> **Excerpted records**
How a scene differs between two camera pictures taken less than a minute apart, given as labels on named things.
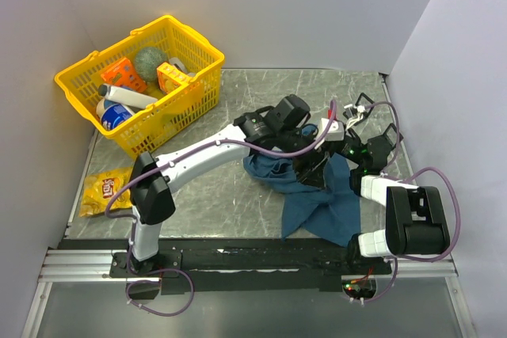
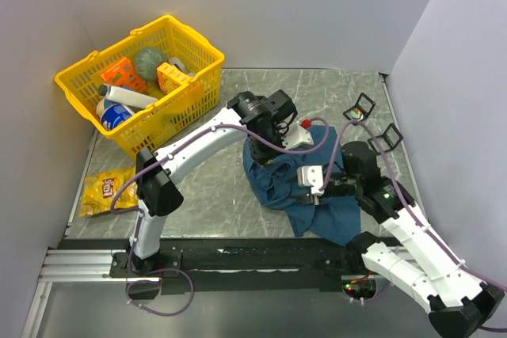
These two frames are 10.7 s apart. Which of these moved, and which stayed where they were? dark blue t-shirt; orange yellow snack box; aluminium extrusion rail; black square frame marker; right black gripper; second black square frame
Moved: dark blue t-shirt; right black gripper
Stayed: second black square frame; aluminium extrusion rail; black square frame marker; orange yellow snack box
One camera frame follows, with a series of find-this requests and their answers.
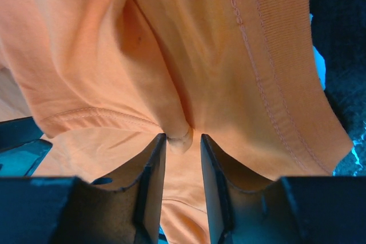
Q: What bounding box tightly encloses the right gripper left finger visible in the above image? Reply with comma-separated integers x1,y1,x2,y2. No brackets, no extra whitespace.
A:
71,134,166,243

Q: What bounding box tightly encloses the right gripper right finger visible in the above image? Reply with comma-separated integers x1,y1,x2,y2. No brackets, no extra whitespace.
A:
201,134,303,243

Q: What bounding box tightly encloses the orange t shirt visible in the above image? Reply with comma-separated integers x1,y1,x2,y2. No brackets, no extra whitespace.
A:
1,0,353,243

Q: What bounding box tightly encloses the black marble pattern mat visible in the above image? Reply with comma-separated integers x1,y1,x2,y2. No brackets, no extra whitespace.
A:
309,0,365,176

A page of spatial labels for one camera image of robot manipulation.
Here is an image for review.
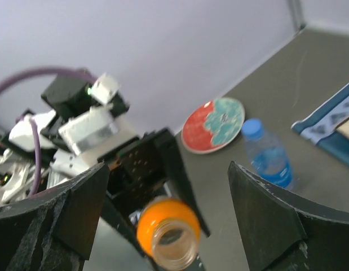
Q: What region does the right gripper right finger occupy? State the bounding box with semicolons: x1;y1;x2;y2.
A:
228;161;349;270

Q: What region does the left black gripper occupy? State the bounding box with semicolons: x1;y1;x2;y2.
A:
98;128;211;270

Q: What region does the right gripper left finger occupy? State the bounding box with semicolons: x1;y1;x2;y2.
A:
0;163;109;270

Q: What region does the orange juice bottle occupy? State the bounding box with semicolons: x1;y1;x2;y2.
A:
136;196;201;270

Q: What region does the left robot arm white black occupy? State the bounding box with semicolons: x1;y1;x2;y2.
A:
0;71;210;270

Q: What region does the blue cap water bottle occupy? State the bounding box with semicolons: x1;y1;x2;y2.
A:
241;118;293;190

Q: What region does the round red teal plate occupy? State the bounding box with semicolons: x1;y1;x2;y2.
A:
181;97;245;155

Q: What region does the blue patterned placemat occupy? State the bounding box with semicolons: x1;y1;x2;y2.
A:
291;83;349;166

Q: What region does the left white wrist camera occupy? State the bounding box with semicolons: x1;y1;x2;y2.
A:
58;106;138;167

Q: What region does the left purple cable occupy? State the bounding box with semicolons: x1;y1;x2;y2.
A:
0;66;99;197

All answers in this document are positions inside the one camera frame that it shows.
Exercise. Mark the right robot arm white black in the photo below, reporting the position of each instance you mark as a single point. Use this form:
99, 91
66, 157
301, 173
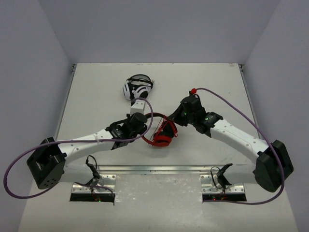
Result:
270, 163

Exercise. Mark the aluminium rail table edge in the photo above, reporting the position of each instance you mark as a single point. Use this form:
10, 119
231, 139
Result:
159, 169

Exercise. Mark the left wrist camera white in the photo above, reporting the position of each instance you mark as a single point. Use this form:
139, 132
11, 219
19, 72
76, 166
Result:
137, 107

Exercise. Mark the metal mounting plate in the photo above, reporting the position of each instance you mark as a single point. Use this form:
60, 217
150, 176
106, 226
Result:
208, 187
105, 186

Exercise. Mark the white black headphones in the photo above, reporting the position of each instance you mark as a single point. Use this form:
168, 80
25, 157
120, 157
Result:
138, 85

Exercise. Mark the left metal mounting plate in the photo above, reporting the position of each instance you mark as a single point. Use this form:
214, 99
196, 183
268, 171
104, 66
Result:
105, 186

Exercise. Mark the red black headphones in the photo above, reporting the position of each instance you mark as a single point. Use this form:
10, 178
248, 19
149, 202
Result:
165, 133

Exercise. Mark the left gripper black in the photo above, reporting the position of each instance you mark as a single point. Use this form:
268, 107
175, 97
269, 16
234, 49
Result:
134, 98

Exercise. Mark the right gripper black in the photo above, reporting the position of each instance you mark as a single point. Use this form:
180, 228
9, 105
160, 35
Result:
176, 117

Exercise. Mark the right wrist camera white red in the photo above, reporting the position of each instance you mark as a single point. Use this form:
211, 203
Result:
193, 92

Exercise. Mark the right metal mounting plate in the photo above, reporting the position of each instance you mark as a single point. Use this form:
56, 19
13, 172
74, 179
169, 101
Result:
208, 187

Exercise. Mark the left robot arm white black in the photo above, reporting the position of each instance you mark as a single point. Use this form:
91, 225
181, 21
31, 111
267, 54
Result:
52, 161

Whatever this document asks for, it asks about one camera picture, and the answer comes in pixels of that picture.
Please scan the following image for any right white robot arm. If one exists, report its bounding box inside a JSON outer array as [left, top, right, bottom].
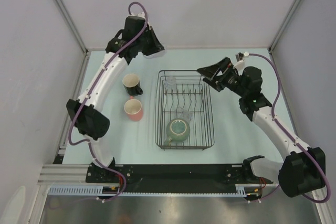
[[197, 52, 331, 203]]

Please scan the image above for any dark wire dish rack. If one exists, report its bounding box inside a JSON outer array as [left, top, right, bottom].
[[155, 70, 215, 150]]

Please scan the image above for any green glazed ceramic mug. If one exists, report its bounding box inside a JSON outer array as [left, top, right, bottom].
[[163, 118, 191, 146]]

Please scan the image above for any pink ceramic mug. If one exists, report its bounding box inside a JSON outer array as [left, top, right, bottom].
[[124, 96, 143, 122]]

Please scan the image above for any black ceramic mug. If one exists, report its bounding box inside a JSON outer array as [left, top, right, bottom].
[[122, 73, 143, 97]]

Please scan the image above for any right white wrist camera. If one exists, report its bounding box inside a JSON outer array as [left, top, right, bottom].
[[234, 51, 249, 71]]

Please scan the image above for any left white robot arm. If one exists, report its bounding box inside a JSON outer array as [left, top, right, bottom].
[[66, 13, 165, 182]]

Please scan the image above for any white slotted cable duct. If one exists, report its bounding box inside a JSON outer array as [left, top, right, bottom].
[[48, 185, 258, 197]]

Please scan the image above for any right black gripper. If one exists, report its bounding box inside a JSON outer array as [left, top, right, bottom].
[[197, 57, 247, 98]]

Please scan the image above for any clear faceted glass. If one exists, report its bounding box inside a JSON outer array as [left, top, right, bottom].
[[165, 76, 177, 91], [176, 106, 193, 122]]

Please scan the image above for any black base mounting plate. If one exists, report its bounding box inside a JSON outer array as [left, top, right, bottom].
[[85, 155, 274, 194]]

> **Work required**
Copy out each line of the data exactly as it reads; skip the pictures.

> **Result of the task**
How a scene differs between two camera pictures taken less than a minute apart, given as labels on named things.
These two frames are 10.7 s apart. Which of these moved, and which stayed where they were? dark blue t-shirt; orange yellow snack box; aluminium extrusion rail; black square frame marker; right black gripper; second black square frame
Moved: dark blue t-shirt; right black gripper
Stayed: second black square frame; aluminium extrusion rail; black square frame marker; orange yellow snack box
One camera frame follows, with a series of find-this requests and their answers.
Q: What bounding box tightly encloses the right gripper left finger visible in the above image? Reply with comma-separated integers x1,y1,x2,y2. No brackets, no extra whitespace.
A:
71,134,166,243

Q: What bounding box tightly encloses the right gripper right finger visible in the above image? Reply with comma-separated integers x1,y1,x2,y2. No brackets, no extra whitespace.
A:
201,134,303,243

Q: What bounding box tightly encloses the orange t shirt visible in the above image? Reply with comma-separated integers x1,y1,x2,y2. No brackets, no extra whitespace.
A:
1,0,353,243

Q: What bounding box tightly encloses the black marble pattern mat visible in the above image? Reply with comma-separated integers x1,y1,x2,y2. No brackets, no extra whitespace.
A:
309,0,365,176

A page of spatial labels for one camera image of robot manipulation.
Here is an image for review.
Q: What region does the right gripper right finger occupy? State the bounding box with semicolons: x1;y1;x2;y2.
A:
228;161;349;270

Q: What region does the left black gripper occupy? State the bounding box with semicolons: x1;y1;x2;y2.
A:
98;128;211;270

Q: What region does the right gripper left finger occupy? State the bounding box with semicolons: x1;y1;x2;y2.
A:
0;163;109;270

Q: What region does the orange juice bottle occupy? State the bounding box with semicolons: x1;y1;x2;y2.
A:
136;196;201;270

Q: What region does the left robot arm white black occupy? State the bounding box with semicolons: x1;y1;x2;y2.
A:
0;71;210;270

Q: What region does the blue cap water bottle occupy? State the bounding box with semicolons: x1;y1;x2;y2.
A:
241;118;293;190

Q: What region does the round red teal plate occupy? State the bounding box with semicolons: x1;y1;x2;y2.
A:
181;97;245;155

Q: What region does the blue patterned placemat occupy? State the bounding box with semicolons: x1;y1;x2;y2.
A:
291;83;349;166

Q: What region does the left white wrist camera occupy? State the bounding box with semicolons: x1;y1;x2;y2.
A:
58;106;138;167

Q: What region does the left purple cable occupy? State the bounding box with semicolons: x1;y1;x2;y2.
A:
0;66;99;197

All answers in this document are positions inside the one camera frame that it shows.
Exercise. Mark the right robot arm white black in the photo below, reporting the position of each instance you mark as a single point. Use this form:
99, 91
66, 157
301, 173
Result:
270, 163

Exercise. Mark the aluminium rail table edge in the photo above, reporting the position of each instance you mark as a single point. Use this form:
10, 119
231, 139
Result:
159, 169

Exercise. Mark the left wrist camera white in the photo above, reporting the position of each instance you mark as a single point. Use this form:
139, 132
11, 219
19, 72
76, 166
Result:
137, 107

Exercise. Mark the metal mounting plate in the photo above, reporting the position of each instance you mark as a single point. Use this form:
60, 217
150, 176
106, 226
Result:
208, 187
105, 186

Exercise. Mark the white black headphones in the photo above, reporting the position of each instance you mark as a single point. Use this form:
168, 80
25, 157
120, 157
Result:
138, 85

Exercise. Mark the left metal mounting plate in the photo above, reporting the position of each instance you mark as a single point. Use this form:
214, 99
196, 183
268, 171
104, 66
Result:
105, 186

Exercise. Mark the red black headphones in the photo above, reporting the position of each instance you mark as a single point. Use this form:
10, 178
248, 19
149, 202
Result:
165, 133

Exercise. Mark the left gripper black in the photo above, reporting the position of each instance you mark as a single point. Use this form:
268, 107
175, 97
269, 16
234, 49
Result:
134, 98

Exercise. Mark the right gripper black in the photo above, reporting the position of each instance you mark as a single point. Use this form:
180, 228
9, 105
160, 35
Result:
176, 117

Exercise. Mark the right wrist camera white red in the photo above, reporting the position of each instance you mark as a single point. Use this form:
211, 203
Result:
193, 92

Exercise. Mark the right metal mounting plate in the photo above, reporting the position of each instance you mark as a single point. Use this form:
56, 19
13, 172
74, 179
169, 101
Result:
208, 187

Exercise. Mark the left robot arm white black in the photo above, reporting the position of each instance you mark as a single point. Use this form:
91, 225
181, 21
31, 111
267, 54
Result:
52, 161

Whatever this document asks for, it asks about one camera picture, and the answer comes in pixels of that picture.
Please scan the following image for any right white robot arm. If one exists, report its bounding box inside a JSON outer array as [left, top, right, bottom].
[[197, 52, 331, 203]]

Please scan the image above for any dark wire dish rack. If one exists, report its bounding box inside a JSON outer array as [left, top, right, bottom].
[[155, 70, 215, 150]]

Please scan the image above for any green glazed ceramic mug. If one exists, report its bounding box inside a JSON outer array as [left, top, right, bottom].
[[163, 118, 191, 146]]

Please scan the image above for any pink ceramic mug. If one exists, report its bounding box inside a JSON outer array as [left, top, right, bottom].
[[124, 96, 143, 122]]

Please scan the image above for any black ceramic mug. If one exists, report its bounding box inside a JSON outer array as [left, top, right, bottom].
[[122, 73, 143, 97]]

Please scan the image above for any right white wrist camera. If one exists, report its bounding box inside a JSON outer array as [left, top, right, bottom].
[[234, 51, 249, 71]]

Please scan the image above for any left white robot arm. If one exists, report its bounding box inside a JSON outer array as [left, top, right, bottom].
[[66, 13, 165, 182]]

Please scan the image above for any white slotted cable duct. If one exists, report its bounding box inside a JSON outer array as [left, top, right, bottom].
[[48, 185, 258, 197]]

Please scan the image above for any right black gripper. If one exists, report its bounding box inside a JSON outer array as [left, top, right, bottom].
[[197, 57, 247, 98]]

Please scan the image above for any clear faceted glass. If one exists, report its bounding box inside a JSON outer array as [left, top, right, bottom].
[[165, 76, 177, 91], [176, 106, 193, 122]]

Please scan the image above for any black base mounting plate. If one exists, report its bounding box inside a JSON outer array as [left, top, right, bottom].
[[85, 155, 274, 194]]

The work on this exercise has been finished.